At about 10 weeks, I saw a tiny amount of spotting. Sure I was being paranoid over nothing, I called my midwife and went in for an “of course everything’s ok” ultrasound. I laid down, and told the tech that I wanted to see the heartbeat. She did standard ultrasoundy stuff. Then she moved the screen away so I couldn’t see it. Lying there on the ultrasound table the back of my brain processed. She was super quiet — usually the ultrasound techs are chatty and informative. Finally she said, “I need to call your doctor. Wait here.” And I knew. I knew I knew I knew. By the time my midwife was on the line with the “I’m sorry but” I was already into the shock and grief and it seemed like I’d always known. I went home and called my parents, pacing the sunny back yard. I gamed that night, and laughed and cried.

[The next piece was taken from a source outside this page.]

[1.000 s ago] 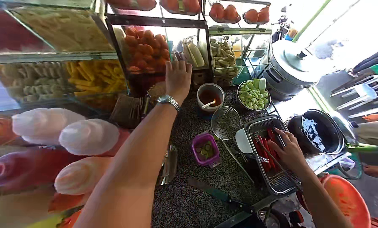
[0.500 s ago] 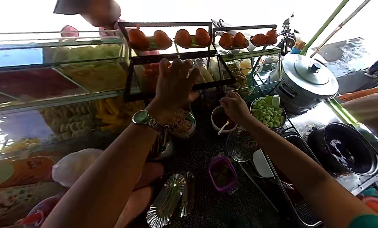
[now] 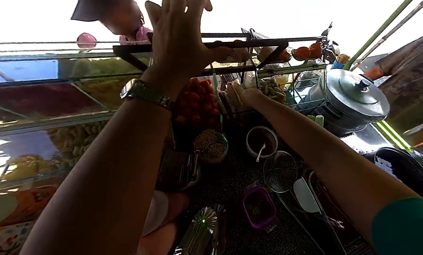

But. I was still pregnant.

They didn’t want to “take care of it” right away because there was a tiny chance (I knew there was no chance based on my home pregnancy tests) that the dates were off and it was just too early to see a heartbeat. So, we waited a week. The second ultrasound showed the same thing: no heartbeat. No growth. Nothing. My doctor told me to schedule a D&C. But the more I thought about it, the less I wanted it to happen that way. Unconscious in a sterile room with people I didn’t know, having something done TO me? Did. Not. Want. I asked if I could have the chemical versions. They didn’t have experience with them or confidence in them. I put my foot down, refused the scheduled surgery time, and found a study that was investigating how the drugs work in women with missed miscarriages. I had to wait a while longer before I could get that, though. In the interim, I attended my brother’s college graduation, praying the whole time that the issue would just take care if itself. I felt like a ticking timebomb, pregnant with a child who was, to put it quite bluntly, dead. God, that was the hardest part. By the time I actually got the drugs to induce the miscarriage, I was so ready to be done. I was 12 weeks pregnant by the time it took affect.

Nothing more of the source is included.